During mitosis in budding yeast, the mitotic spindle moves into the mother-bud neck via dynein-dependent sliding of cytoplasmic microtubules along the cortex of the bud (Adames and Cooper, 2000). We previously proposed an offloading model in which dynein is delivered by microtubule plus ends to the bud cortex, where dynein becomes anchored to generate forces for microtubule sliding (Lee et al., 2003). Our model was inspired by our discovery that the heavy chain of dynein, Dyn1, localizes to the distal plus ends of cytoplasmic microtubules as they grow and shrink. Furthermore, Dyn1 localizes to stationary dots at the cortex, which we proposed represent the end product of the offloading process.
Cytoplasmic dynein from vertebrates contains two heavy chains (HCs), two intermediate chains (ICs), two to four light intermediate chains (LICs), and four to five light chains (LCs) (King et al., 2002). The HC contains the motor domain. The accessory chains are important for mediating the functions performed by HC. In Caenorhabditis elegans and cultured vertebrate cells, loss of IC or LIC function shows defects in cytoplasmic dynein function (Gaglio et al., 1997; Compton, 2000; Yoder and Han, 2001; Rusan et al., 2002).

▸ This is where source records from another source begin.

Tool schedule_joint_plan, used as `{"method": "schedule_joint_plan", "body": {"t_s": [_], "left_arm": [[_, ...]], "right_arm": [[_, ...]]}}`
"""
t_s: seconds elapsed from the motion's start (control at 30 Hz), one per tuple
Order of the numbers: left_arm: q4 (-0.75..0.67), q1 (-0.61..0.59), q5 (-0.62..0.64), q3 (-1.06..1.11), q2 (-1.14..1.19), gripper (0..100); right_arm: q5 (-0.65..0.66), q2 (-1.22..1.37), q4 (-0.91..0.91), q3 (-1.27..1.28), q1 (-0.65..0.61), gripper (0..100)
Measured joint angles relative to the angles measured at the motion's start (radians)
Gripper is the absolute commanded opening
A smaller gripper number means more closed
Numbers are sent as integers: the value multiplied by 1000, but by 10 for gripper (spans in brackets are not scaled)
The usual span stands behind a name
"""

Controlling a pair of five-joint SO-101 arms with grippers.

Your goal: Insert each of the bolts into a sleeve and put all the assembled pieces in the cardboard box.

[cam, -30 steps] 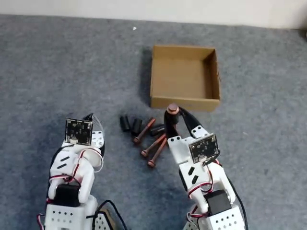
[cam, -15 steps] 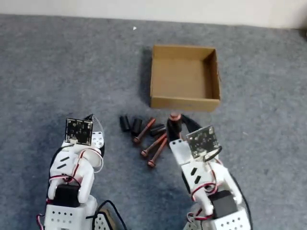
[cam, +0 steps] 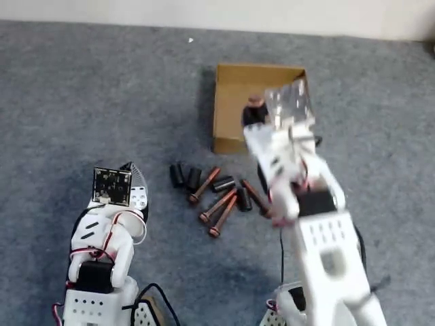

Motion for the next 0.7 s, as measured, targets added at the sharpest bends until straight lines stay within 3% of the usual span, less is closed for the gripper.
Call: {"method": "schedule_joint_plan", "body": {"t_s": [0.17,0.43,0.7], "left_arm": [[0,0,0,0,0,7],[0,0,0,0,0,7],[0,0,0,0,0,7]], "right_arm": [[0,339,-112,-161,64,5],[0,781,-127,-370,124,5],[0,970,-120,-423,121,7]]}}
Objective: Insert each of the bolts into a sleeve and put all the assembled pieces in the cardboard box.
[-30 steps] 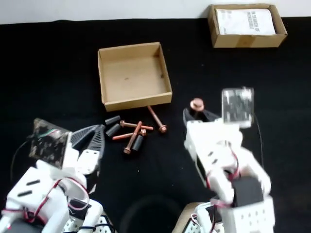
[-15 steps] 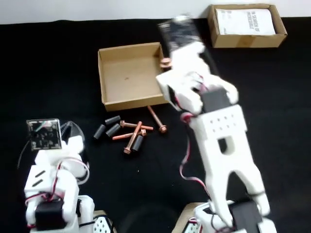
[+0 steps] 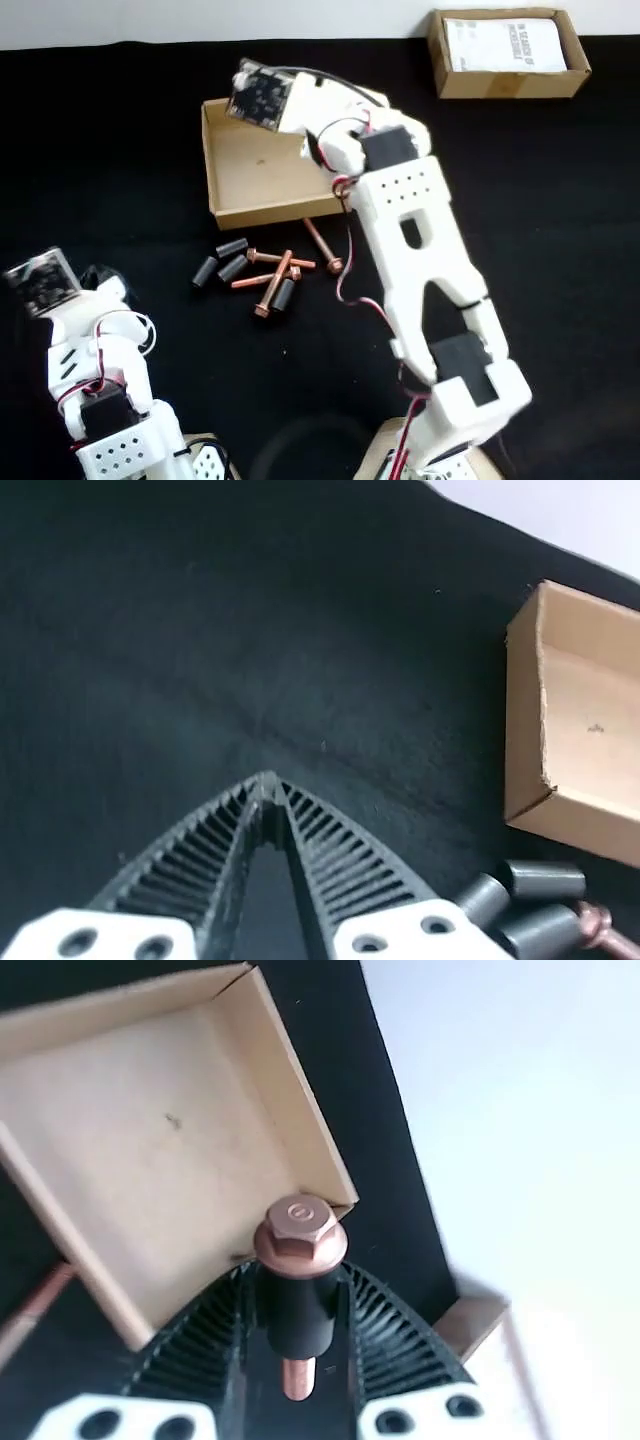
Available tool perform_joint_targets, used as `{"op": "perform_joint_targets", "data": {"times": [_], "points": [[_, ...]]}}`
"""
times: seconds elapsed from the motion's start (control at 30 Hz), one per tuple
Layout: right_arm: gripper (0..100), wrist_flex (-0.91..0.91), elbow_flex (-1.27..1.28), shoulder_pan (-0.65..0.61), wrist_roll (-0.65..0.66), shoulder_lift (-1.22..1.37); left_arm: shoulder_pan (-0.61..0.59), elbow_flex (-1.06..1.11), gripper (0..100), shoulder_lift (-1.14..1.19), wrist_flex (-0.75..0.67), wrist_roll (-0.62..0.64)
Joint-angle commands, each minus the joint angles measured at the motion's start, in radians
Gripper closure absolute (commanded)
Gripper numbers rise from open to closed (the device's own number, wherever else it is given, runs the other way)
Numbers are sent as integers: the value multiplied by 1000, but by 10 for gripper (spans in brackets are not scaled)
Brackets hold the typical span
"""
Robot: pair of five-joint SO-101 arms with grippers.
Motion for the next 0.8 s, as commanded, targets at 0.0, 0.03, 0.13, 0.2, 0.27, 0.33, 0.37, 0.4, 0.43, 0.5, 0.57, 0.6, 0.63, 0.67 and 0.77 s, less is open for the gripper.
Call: {"op": "perform_joint_targets", "data": {"times": [0.0,0.03,0.13,0.2,0.27,0.33,0.37,0.4,0.43,0.5,0.57,0.6,0.63,0.67,0.77], "points": [[991,-61,-65,-27,66,51,-30,21,992,-7,-23,107],[991,-61,-65,-31,66,74,-33,24,992,-4,-23,130],[991,-61,-67,-59,64,160,-44,24,992,-2,-17,189],[991,-82,-67,-71,64,225,-42,24,991,-2,-18,201],[991,-130,-67,-74,66,286,-35,24,991,-5,-21,204],[991,-151,-67,-74,68,331,-35,24,990,-7,-23,204],[991,-153,-67,-77,68,346,-35,24,990,-7,-23,204],[991,-153,-64,-85,68,358,-35,24,990,-8,-23,204],[991,-153,-59,-90,68,367,-35,24,990,-8,-23,201],[981,-153,-59,-96,68,381,-35,24,990,-8,-23,201],[925,-153,-59,-101,64,387,-35,24,990,-8,-23,201],[887,-153,-59,-102,64,389,-35,24,990,-8,-23,201],[856,-151,-59,-102,64,387,-35,24,990,-8,-23,201],[833,-139,-64,-104,64,384,-35,24,990,-8,-23,201],[833,-81,-88,-105,63,374,-35,24,990,-8,-23,198]]}}
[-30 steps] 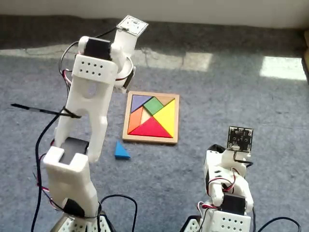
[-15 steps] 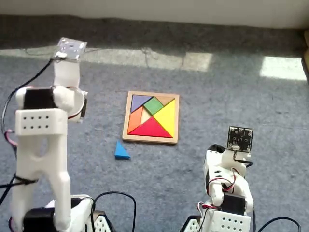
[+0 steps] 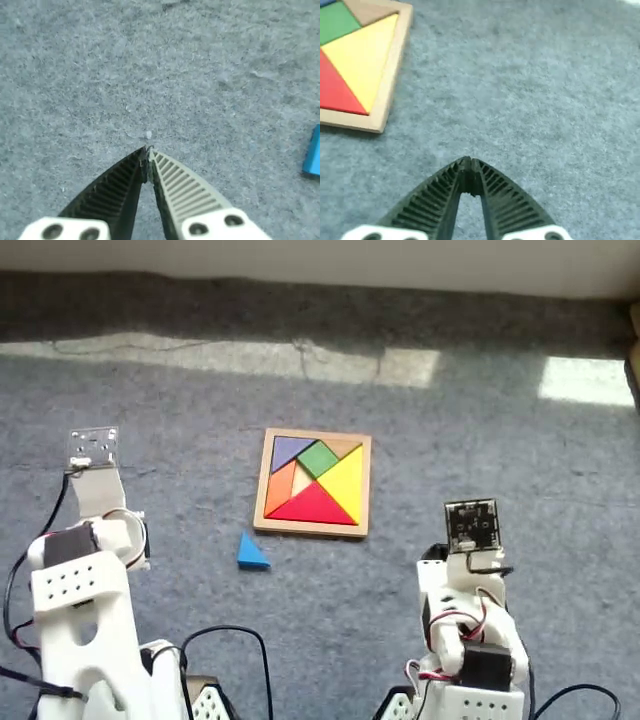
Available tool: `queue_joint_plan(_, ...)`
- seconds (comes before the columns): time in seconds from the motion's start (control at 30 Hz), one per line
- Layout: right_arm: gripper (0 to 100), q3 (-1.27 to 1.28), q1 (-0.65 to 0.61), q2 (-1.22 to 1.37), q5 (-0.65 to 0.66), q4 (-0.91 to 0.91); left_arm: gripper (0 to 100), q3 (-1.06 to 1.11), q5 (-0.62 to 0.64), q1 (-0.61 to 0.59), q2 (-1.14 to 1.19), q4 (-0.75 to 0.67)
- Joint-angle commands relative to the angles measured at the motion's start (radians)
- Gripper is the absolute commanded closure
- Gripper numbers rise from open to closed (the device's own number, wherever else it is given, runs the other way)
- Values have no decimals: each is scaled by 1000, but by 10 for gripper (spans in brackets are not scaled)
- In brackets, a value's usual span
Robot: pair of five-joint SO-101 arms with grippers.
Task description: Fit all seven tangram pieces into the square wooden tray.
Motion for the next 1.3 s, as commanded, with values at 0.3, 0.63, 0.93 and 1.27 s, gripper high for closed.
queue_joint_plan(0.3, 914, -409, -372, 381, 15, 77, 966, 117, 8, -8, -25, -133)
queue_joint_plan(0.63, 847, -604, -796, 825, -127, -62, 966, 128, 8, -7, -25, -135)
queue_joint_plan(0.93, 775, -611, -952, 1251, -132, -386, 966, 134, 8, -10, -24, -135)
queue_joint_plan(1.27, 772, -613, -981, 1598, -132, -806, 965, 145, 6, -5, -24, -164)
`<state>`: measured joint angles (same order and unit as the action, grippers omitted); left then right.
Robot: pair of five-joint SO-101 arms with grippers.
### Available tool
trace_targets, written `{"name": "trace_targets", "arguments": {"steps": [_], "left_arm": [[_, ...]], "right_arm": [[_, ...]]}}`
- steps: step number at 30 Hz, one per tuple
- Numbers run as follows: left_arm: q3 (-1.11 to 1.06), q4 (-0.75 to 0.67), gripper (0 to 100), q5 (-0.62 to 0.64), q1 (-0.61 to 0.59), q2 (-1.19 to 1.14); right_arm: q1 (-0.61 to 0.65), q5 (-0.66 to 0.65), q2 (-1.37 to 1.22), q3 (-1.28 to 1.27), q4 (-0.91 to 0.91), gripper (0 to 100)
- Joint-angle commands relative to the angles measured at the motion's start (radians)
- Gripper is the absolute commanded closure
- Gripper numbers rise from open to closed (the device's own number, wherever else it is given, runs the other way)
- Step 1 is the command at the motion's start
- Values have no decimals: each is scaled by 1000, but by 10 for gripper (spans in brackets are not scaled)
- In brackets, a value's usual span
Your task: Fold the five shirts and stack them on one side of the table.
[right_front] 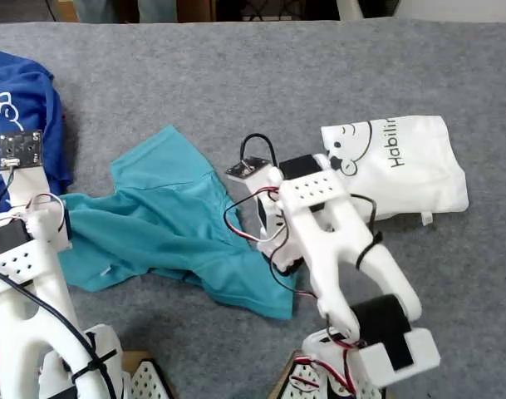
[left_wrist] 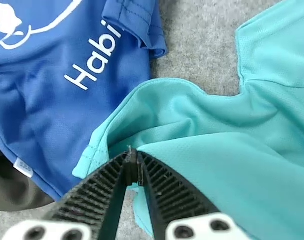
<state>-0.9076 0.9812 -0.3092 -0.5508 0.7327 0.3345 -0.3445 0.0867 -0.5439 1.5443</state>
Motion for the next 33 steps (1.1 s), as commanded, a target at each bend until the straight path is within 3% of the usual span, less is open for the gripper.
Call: {"name": "trace_targets", "arguments": {"steps": [1,13,18,21,24,28,33], "left_arm": [[12,-18,971,12,7,20],[10,-18,971,12,7,20],[13,-18,971,12,7,20],[13,-18,971,12,7,20],[13,-18,971,12,7,20],[15,-18,971,12,7,20],[16,-18,971,12,7,20]], "right_arm": [[12,9,-67,30,-57,966],[12,5,-220,65,-75,961],[12,2,-220,62,-71,847],[12,3,-220,62,-77,844],[14,2,-239,64,-104,871],[14,2,-355,68,-183,979],[0,29,-401,124,-219,983]]}}
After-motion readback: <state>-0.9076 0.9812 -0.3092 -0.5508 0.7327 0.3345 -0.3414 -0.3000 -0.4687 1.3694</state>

In budding yeast, PAC11 is proposed to encode a dynein IC based on sequence similarity with rat dynein IC (22.4% identity; Geiser et al., 1997). pac11 was isolated as synthetic lethal with the kinesin gene cin8 (Geiser et al., 1997). pac11 mutations showed a binucleate phenotype comparable to that of dyn1, and Pac11 coimmunoprecipitated with Dyn1 (Kahana et al., 1998). Here, we characterize Pac11 further and confirm its identity as dynein IC. In addition, we identified a dynein LIC, Ymr299c, in a genome-wide screen for a dynein-like nuclear migration phenotype. Ymr299c was previously identified in a genome-wide screen for kar9 synthetic lethality (Tong et al., 2004). We show that Ymr299c biochemically associates with Dyn1, colocalizes with Dyn1 in cells, and is necessary for dynein function. Based on our results, we suggest naming YMR299C as DYN3.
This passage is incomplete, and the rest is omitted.